P. Vicente Monroy, msps

Lo que quisiera regalarte estos días, y que, por supuesto no puede ser comprado, es al mismo Jesús y mi alegría por ser tu hermano y que tú lo seas también para mí.

Compartir nuestra vocación cristiana y un intenso amor agradecido al Señor.

Como signo muy sencillo pero muy fraterno, te comparto mi oración de estos días:

Jesús sacerdote y víctima, la gran señal: su primer día: nacer en Belén (Navidad); su último día: morir en el Calvario (su Pasión y Muerte). ¿Esta es la GRAN SEÑAL? ¿Qué dice esta señal? Hay que contemplarlo y escucharlo.

Dice lo ordinario: nacer y morir desde la fragilidad de lo humano, es lo más común y ordinario, y ¿en medio?, lo cotidiano: la vida diaria desde la precariedad de lo efímero.

Entonces LA GRAN SEÑAL: es la divinización de lo humano, la humanización de lo divino.

Es el Amor sacerdotal de Dios: amor divino desposado con nosotros en el amor humano.

Amor libre, gratuito, incondicional hasta la muerte, que es más fuerte que la muerte y la vence con la Vida.
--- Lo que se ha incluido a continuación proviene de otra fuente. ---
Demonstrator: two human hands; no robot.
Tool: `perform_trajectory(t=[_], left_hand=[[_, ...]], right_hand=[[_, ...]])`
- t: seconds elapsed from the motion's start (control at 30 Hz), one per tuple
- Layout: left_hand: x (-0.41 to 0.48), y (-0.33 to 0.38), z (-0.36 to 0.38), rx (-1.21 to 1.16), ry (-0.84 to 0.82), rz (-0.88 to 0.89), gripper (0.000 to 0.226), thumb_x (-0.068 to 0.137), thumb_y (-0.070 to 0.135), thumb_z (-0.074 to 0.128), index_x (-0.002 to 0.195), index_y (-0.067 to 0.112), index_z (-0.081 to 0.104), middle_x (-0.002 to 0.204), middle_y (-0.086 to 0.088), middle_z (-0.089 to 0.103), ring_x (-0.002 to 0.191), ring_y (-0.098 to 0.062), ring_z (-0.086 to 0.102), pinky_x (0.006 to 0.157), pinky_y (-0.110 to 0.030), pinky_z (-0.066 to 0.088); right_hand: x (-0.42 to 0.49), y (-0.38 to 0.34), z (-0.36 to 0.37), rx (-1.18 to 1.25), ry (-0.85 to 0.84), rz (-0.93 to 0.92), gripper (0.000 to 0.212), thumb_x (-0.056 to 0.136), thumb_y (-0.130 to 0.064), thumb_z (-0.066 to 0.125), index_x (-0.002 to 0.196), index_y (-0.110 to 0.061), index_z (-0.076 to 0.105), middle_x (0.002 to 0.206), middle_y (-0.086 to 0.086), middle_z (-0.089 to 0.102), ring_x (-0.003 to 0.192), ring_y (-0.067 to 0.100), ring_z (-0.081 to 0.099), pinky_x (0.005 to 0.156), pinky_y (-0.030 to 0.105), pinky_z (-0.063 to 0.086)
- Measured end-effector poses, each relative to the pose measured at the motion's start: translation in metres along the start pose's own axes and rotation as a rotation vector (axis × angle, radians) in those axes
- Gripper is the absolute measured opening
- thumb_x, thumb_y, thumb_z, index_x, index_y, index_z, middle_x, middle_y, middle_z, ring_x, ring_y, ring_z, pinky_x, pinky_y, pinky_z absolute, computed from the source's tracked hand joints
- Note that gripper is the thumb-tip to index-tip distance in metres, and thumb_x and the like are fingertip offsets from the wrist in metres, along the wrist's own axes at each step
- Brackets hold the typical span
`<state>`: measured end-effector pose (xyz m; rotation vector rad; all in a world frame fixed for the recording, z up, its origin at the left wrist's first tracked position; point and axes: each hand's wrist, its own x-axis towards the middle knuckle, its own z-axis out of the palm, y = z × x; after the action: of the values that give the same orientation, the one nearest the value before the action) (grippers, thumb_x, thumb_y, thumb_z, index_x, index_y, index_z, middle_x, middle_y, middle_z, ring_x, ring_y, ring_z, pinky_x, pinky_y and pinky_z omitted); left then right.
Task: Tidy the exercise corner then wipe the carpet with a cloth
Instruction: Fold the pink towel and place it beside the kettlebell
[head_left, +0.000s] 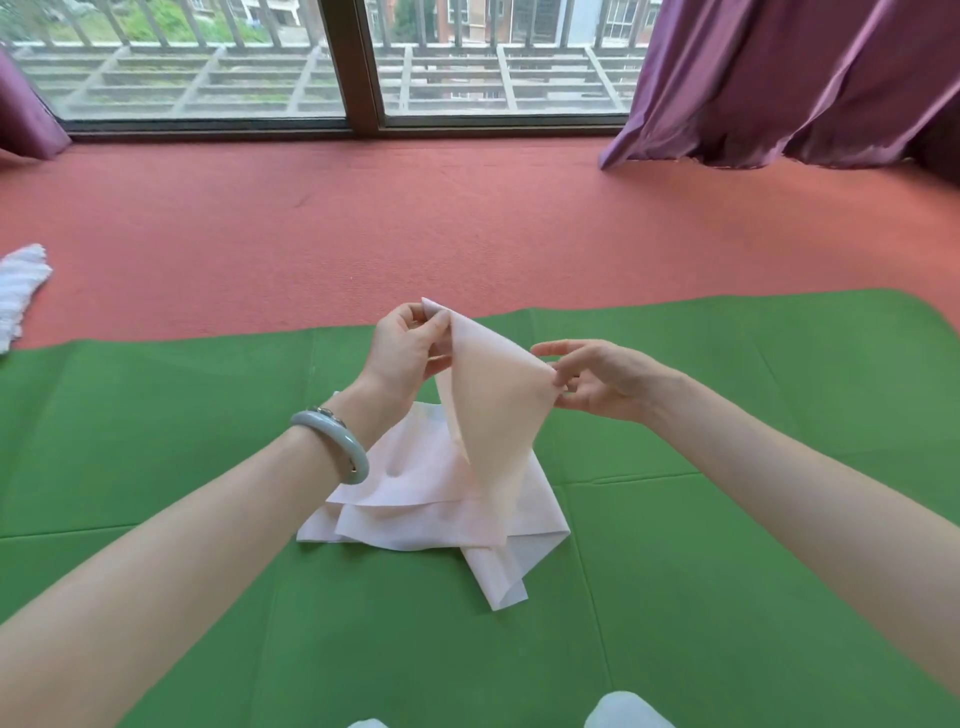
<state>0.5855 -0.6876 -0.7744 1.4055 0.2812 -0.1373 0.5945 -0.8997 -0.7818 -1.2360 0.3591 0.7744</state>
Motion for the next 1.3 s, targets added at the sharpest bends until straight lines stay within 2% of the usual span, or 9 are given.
perform_trajectory(t=[0.07, 0.17, 0.3, 0.43, 0.5, 0.6, 0.8, 0.97, 1.3], left_hand=[[-0.001, 0.004, -0.001, 0.035, -0.019, 0.051, 0.017, 0.094, 0.005, 0.051, 0.08, 0.014, 0.052, 0.069, 0.001, 0.057, 0.056, -0.004, 0.057, 0.061, -0.022, 0.05], [-0.003, 0.01, -0.004, 0.092, -0.077, 0.132, 0.015, 0.094, 0.003, 0.051, 0.082, 0.012, 0.055, 0.066, 0.006, 0.064, 0.059, -0.005, 0.06, 0.062, -0.019, 0.051], [-0.003, 0.017, -0.008, 0.222, -0.069, 0.228, 0.017, 0.091, 0.001, 0.056, 0.08, 0.014, 0.06, 0.073, -0.002, 0.064, 0.061, -0.006, 0.058, 0.066, -0.021, 0.049], [0.002, 0.021, -0.02, 0.317, 0.002, 0.236, 0.019, 0.088, 0.003, 0.06, 0.076, 0.018, 0.063, 0.06, 0.008, 0.064, 0.052, 0.001, 0.056, 0.058, -0.016, 0.048], [0.007, 0.023, -0.026, 0.336, 0.035, 0.217, 0.015, 0.088, 0.005, 0.061, 0.078, 0.015, 0.062, 0.067, 0.0, 0.065, 0.051, 0.0, 0.059, 0.057, -0.018, 0.052], [0.019, 0.028, -0.035, 0.399, 0.046, 0.167, 0.009, 0.09, 0.006, 0.061, 0.081, 0.009, 0.059, 0.074, -0.01, 0.063, 0.053, -0.009, 0.063, 0.058, -0.023, 0.057], [0.041, 0.069, -0.043, 0.594, -0.026, -0.013, 0.012, 0.091, 0.009, 0.059, 0.079, 0.01, 0.056, 0.069, -0.008, 0.058, 0.044, -0.007, 0.06, 0.055, -0.023, 0.057], [0.013, 0.153, -0.038, 0.551, -0.016, -0.06, 0.01, 0.09, 0.009, 0.06, 0.081, 0.006, 0.059, 0.069, -0.007, 0.056, 0.042, -0.003, 0.057, 0.051, -0.017, 0.053], [-0.101, 0.479, 0.011, 0.43, -0.043, -0.029, 0.01, 0.09, 0.011, 0.061, 0.085, 0.003, 0.062, 0.072, -0.008, 0.057, 0.053, -0.009, 0.058, 0.057, -0.024, 0.057]], right_hand=[[0.001, 0.001, -0.001, 0.112, 0.007, 0.047, 0.049, 0.076, 0.006, 0.043, 0.125, 0.0, 0.047, 0.125, 0.02, 0.052, 0.092, 0.024, 0.057, 0.069, 0.027, 0.054], [0.002, 0.001, 0.0, 0.045, -0.013, 0.164, 0.053, 0.078, -0.006, 0.054, 0.129, -0.004, 0.04, 0.122, 0.03, 0.053, 0.084, 0.029, 0.062, 0.067, 0.028, 0.056], [0.0, 0.0, 0.003, -0.105, -0.088, 0.262, 0.064, 0.079, 0.003, 0.06, 0.136, -0.007, 0.036, 0.117, 0.03, 0.059, 0.095, 0.031, 0.066, 0.071, 0.031, 0.059], [-0.001, -0.003, 0.009, -0.214, 0.006, 0.067, 0.05, 0.08, 0.01, 0.059, 0.124, -0.013, 0.049, 0.105, 0.014, 0.065, 0.089, 0.024, 0.065, 0.083, 0.037, 0.056], [0.0, -0.011, 0.011, -0.168, 0.113, -0.093, 0.047, 0.077, 0.015, 0.059, 0.117, -0.01, 0.055, 0.1, 0.012, 0.063, 0.087, 0.024, 0.065, 0.081, 0.04, 0.057], [0.001, -0.033, 0.015, -0.154, 0.161, -0.286, 0.034, 0.076, 0.017, 0.059, 0.098, -0.008, 0.062, 0.09, 0.009, 0.061, 0.08, 0.021, 0.063, 0.075, 0.034, 0.059], [-0.003, -0.082, 0.042, -0.298, 0.12, -0.369, 0.023, 0.075, 0.017, 0.059, 0.083, -0.003, 0.065, 0.079, 0.008, 0.063, 0.069, 0.019, 0.063, 0.068, 0.03, 0.059], [-0.053, -0.133, 0.069, -0.207, 0.194, -0.383, 0.015, 0.075, 0.012, 0.064, 0.08, -0.003, 0.067, 0.078, 0.009, 0.068, 0.069, 0.018, 0.066, 0.068, 0.026, 0.058], [-0.294, -0.368, 0.176, -0.309, 0.192, -0.385, 0.015, 0.076, 0.009, 0.067, 0.08, -0.006, 0.069, 0.081, 0.01, 0.067, 0.074, 0.02, 0.064, 0.076, 0.03, 0.059]])
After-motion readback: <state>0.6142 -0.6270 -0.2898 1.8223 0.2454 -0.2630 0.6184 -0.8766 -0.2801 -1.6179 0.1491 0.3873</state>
Amor sacerdotal: amor humano-divinizado, amor divino-humanizado. El Verbo se hizo Carne y Habitó entre nosotros, y Muriendo, destruyó nuestra Muerte y nos dio Nueva Vida, para que, amando como Él, ya no vivamos para nosotros mismos.
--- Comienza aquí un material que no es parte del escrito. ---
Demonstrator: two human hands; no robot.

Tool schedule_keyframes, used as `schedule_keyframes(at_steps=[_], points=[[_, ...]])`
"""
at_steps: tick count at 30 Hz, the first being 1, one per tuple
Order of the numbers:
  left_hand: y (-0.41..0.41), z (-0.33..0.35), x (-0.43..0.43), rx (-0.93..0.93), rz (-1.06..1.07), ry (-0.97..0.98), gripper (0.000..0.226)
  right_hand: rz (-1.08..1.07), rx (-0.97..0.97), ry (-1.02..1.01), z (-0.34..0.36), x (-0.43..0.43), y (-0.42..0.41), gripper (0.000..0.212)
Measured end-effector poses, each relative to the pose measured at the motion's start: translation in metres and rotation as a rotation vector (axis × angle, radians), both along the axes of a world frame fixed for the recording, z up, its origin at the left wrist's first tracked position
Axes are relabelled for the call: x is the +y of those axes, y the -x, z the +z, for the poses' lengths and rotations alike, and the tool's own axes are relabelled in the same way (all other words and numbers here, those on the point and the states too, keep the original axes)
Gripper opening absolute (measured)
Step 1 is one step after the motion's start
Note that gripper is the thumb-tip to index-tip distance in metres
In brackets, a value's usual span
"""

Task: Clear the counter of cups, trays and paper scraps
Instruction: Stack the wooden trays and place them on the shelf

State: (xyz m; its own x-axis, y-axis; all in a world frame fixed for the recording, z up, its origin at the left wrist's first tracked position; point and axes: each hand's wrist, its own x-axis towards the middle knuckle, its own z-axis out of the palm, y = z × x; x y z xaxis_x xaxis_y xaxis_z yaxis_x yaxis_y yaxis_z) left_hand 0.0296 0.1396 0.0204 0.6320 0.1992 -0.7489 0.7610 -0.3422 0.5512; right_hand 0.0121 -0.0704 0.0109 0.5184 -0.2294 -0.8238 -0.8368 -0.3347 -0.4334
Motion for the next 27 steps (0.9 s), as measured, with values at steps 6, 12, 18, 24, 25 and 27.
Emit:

Este bebé es el enviado para salvar el mundo. Dios, el todopoderoso, es el niño todo desvalido. El Hijo de Dios es la Palabra y este bebé no sabe hablar. El Mesías es «el camino», pero éste no sabe andar. Es la verdad omnisciente, mas esta criatura no sabe ni siquiera encontrar el seno de su madre para alimentarse. Él es la vida; y, sin embargo, este bebé se moriría si ella, María, no lo alimentase. El creador del sol, pero tiritaba de frío y precisaba del aliento de un buey y una mula. Había cubierto de hierba los campos, pero estaba desnudo.

¿Cómo temer a un Dios que se nos acerca como niño? ¿Cómo rehuir a quien se nos ofrece como un pequeño frágil e indefenso, como un crucificado para vivificarme? ¡Cuánto Amor divino!, ¡cuánta humanidad entregada! ¡Cuánta participación en el Misterio divino!
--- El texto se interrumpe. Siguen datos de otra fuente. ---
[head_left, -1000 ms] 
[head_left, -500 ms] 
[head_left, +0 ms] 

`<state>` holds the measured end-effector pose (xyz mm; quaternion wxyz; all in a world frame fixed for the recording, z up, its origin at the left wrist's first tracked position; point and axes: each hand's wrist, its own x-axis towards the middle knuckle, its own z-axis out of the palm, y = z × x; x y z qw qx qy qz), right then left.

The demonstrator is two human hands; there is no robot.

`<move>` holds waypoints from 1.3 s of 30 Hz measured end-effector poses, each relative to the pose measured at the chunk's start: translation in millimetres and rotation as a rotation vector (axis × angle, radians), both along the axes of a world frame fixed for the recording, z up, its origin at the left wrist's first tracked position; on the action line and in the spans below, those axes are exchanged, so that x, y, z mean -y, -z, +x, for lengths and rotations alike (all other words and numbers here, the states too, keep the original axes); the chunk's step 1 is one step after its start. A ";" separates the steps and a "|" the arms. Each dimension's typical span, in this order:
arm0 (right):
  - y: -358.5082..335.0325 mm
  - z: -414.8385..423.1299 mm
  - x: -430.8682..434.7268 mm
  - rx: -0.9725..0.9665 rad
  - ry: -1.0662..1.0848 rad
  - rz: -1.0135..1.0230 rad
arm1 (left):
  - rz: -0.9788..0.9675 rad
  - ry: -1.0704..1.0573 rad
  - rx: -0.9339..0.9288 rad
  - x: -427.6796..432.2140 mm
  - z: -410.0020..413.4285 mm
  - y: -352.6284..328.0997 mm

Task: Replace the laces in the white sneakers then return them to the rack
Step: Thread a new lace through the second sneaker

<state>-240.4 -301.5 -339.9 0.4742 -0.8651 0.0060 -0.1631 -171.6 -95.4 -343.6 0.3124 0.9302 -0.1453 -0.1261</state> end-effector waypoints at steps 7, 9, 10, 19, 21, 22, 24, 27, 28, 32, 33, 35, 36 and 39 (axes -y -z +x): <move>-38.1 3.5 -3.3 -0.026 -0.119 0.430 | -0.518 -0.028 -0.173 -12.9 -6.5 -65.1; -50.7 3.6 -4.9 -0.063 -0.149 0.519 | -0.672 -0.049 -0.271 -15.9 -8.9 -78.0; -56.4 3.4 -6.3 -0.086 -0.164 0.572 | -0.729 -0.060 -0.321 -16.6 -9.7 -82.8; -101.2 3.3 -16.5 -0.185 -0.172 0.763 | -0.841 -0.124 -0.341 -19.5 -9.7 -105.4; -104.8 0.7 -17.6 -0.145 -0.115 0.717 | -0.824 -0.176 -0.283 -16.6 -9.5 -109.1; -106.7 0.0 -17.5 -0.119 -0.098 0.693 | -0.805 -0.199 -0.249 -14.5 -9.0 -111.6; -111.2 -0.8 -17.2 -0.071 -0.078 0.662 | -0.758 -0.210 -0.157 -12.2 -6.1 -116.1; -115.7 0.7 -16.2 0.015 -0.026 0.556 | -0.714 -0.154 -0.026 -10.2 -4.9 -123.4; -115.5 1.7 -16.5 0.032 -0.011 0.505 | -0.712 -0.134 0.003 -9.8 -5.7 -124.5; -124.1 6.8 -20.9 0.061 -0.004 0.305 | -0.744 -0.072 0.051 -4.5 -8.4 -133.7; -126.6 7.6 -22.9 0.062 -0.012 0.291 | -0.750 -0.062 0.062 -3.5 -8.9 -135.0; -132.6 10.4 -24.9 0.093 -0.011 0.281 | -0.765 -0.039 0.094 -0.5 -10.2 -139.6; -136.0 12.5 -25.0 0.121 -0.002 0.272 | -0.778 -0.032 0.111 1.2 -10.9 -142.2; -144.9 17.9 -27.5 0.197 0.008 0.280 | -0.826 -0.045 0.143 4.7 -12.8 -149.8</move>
Dios no puede ser ya el Ser «omnipotente» y «poderoso» que en ocasiones he imaginado, encerrado en la seriedad y el misterio de un mundo inaccesible. Dios es este niño que me es entregado cariñosamente, este pequeño que busca mi mirada para alegrarme con su sonrisa. Es el que me entrega su cuerpo y me da su sangre, que abre sus brazos y su corazón para entregarme su intimidad. El que se presente en la humildad de nuestra carne y no en la majestuosidad de su poder y omnipotencia; el que se me muestre como uno de nosotros y no como el Incomparablemente Otro; el que me otorgue su intimidad como Amor mío y no permanezca inabordable como el Lejano inalcanzable y el  remotamente Inaccesible es la Gran Señal: Dios se ha encarnado y está con y en nosotros.

El hecho de que Dios se haya hecho niño y dado la vida por nosotros dice mucho más de cómo es Dios que todas nuestras cavilaciones y especulaciones sobre su misterio y dice mucho más de cómo nos quiere, que cualquier fantasía irrealista. Es Jesús sacerdote y víctima, sacramento de comunión e intimidad divinas. ¡¡¡Dios con nosotros!!!

María, como tú, concédenos detenernos en silencio agraciado y agradecido ante este niño y acoger desde el fondo de nuestro ser toda la cercanía y la ternura de Dios, entender su amor sacerdotal y vivir henchidos de alegría estos días de Navidad.